What the task asks:
Look below for the line that has "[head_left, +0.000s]". Set down the lines from there through the line that has "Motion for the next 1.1", exactly as written.
* * * * * * *
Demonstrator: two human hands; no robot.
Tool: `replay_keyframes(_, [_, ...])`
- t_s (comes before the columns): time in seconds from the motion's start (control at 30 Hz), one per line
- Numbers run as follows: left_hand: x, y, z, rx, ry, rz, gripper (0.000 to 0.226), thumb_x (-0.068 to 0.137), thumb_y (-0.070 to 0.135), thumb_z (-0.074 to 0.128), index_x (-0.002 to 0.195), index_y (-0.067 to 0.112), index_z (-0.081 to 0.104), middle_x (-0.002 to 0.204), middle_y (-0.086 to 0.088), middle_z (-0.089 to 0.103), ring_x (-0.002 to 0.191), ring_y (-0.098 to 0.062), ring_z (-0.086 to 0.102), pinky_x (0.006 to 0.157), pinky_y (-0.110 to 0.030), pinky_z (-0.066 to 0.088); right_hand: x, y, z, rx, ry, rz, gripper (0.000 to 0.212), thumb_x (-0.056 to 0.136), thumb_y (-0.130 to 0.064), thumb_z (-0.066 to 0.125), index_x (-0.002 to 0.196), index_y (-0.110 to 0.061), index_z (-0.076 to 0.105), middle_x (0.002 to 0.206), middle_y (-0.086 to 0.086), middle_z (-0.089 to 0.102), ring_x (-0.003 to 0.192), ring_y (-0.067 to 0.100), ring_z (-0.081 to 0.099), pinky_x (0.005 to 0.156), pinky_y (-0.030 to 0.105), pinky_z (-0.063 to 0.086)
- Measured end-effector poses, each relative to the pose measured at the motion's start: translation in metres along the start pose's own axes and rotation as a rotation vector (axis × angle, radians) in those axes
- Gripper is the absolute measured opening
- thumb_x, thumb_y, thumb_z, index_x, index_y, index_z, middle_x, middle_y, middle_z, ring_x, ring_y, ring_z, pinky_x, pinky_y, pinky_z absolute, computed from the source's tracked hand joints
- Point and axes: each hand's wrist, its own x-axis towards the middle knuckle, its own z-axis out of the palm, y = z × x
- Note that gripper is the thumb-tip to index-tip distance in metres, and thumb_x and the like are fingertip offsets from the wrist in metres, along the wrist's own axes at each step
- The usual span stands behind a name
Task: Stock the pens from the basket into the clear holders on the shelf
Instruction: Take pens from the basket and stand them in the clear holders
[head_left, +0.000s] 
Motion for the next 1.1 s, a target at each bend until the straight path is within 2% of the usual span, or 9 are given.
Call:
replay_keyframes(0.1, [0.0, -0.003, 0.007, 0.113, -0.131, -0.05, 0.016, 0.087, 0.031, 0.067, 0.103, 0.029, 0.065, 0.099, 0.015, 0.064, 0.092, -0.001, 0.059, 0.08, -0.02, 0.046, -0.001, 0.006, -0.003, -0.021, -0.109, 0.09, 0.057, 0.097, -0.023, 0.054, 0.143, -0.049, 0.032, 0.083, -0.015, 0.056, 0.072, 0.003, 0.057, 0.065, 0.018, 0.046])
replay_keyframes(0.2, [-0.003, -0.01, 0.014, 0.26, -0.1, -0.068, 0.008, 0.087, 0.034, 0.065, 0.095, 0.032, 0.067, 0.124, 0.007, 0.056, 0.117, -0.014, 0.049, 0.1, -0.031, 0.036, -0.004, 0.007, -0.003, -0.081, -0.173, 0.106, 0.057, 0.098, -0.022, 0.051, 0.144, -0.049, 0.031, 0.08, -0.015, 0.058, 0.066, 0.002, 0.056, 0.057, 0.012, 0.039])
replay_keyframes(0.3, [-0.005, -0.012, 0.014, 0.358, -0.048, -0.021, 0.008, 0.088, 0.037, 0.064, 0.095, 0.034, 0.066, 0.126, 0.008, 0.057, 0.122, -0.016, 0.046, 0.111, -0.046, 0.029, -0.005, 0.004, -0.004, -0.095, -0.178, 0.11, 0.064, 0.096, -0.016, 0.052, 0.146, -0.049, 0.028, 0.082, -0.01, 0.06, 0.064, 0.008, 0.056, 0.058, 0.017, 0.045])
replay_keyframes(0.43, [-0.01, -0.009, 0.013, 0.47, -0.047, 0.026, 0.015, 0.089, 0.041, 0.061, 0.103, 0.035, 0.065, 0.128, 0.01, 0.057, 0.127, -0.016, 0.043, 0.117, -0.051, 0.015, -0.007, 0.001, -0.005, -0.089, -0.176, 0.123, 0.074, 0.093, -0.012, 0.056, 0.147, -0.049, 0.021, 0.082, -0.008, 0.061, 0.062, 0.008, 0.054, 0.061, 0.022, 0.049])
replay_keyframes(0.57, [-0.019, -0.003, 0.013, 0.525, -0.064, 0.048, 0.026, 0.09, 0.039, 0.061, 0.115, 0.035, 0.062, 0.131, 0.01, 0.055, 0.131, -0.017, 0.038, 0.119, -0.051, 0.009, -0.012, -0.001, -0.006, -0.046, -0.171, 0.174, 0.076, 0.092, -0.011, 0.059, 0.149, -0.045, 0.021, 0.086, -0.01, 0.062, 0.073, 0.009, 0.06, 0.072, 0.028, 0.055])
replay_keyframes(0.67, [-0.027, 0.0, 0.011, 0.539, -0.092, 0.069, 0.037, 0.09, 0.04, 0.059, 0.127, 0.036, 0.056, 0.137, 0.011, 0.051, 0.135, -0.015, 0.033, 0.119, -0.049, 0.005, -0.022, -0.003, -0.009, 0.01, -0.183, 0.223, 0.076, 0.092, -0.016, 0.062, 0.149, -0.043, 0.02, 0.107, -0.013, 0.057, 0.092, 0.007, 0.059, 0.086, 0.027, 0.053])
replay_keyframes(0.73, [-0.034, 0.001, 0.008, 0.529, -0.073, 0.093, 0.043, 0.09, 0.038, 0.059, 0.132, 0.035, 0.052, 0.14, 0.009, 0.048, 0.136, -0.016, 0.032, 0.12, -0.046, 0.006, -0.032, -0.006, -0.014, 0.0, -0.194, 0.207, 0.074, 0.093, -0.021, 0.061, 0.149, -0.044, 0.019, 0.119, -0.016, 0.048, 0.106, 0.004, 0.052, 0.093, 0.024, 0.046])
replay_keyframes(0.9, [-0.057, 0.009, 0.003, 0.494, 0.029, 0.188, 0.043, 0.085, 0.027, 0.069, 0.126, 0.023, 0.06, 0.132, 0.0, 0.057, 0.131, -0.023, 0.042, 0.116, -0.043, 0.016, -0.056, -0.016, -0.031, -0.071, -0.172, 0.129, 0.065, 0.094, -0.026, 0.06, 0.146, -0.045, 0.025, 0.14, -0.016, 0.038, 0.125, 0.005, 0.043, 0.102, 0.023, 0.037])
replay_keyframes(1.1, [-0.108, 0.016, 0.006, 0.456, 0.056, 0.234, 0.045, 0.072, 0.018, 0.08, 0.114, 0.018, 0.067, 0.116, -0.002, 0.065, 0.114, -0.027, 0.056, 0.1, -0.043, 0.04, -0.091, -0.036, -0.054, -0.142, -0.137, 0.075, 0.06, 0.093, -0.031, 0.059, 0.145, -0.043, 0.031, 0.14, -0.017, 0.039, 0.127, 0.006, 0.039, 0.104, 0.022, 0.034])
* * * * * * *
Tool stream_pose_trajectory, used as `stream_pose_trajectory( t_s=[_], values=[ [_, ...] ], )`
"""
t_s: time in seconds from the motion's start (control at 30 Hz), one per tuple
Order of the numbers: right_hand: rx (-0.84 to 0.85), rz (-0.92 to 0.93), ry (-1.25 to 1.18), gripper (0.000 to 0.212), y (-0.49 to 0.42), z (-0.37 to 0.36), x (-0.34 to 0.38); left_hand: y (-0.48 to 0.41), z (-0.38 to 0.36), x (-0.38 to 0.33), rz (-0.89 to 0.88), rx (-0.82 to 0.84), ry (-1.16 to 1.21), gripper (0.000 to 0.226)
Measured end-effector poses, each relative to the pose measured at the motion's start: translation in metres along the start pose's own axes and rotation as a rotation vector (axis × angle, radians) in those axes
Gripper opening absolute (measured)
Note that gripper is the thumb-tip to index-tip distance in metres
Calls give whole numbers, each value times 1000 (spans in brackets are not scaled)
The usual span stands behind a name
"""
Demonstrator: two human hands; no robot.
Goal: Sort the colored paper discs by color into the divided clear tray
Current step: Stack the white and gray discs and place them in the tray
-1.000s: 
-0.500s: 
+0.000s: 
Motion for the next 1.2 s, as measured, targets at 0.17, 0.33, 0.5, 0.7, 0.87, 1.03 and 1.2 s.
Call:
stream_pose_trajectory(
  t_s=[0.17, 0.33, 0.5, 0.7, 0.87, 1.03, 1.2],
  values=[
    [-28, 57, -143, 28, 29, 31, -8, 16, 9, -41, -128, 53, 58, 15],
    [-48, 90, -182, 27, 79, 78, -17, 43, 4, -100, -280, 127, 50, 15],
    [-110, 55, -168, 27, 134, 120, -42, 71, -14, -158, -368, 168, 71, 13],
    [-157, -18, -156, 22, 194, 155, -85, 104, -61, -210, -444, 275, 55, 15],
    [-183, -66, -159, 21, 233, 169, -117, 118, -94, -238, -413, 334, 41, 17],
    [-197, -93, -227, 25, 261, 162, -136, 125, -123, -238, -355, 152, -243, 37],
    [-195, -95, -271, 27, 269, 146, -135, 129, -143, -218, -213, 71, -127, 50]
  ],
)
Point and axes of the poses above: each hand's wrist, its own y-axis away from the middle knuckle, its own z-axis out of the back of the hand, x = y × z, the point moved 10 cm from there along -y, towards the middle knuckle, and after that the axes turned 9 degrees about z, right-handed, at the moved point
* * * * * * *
Response area:
[head_left, +0.000s] 
Motion for the next 1.1 s, a target at each bend until the straight path is within 2% of the usual span, or 9 are given.

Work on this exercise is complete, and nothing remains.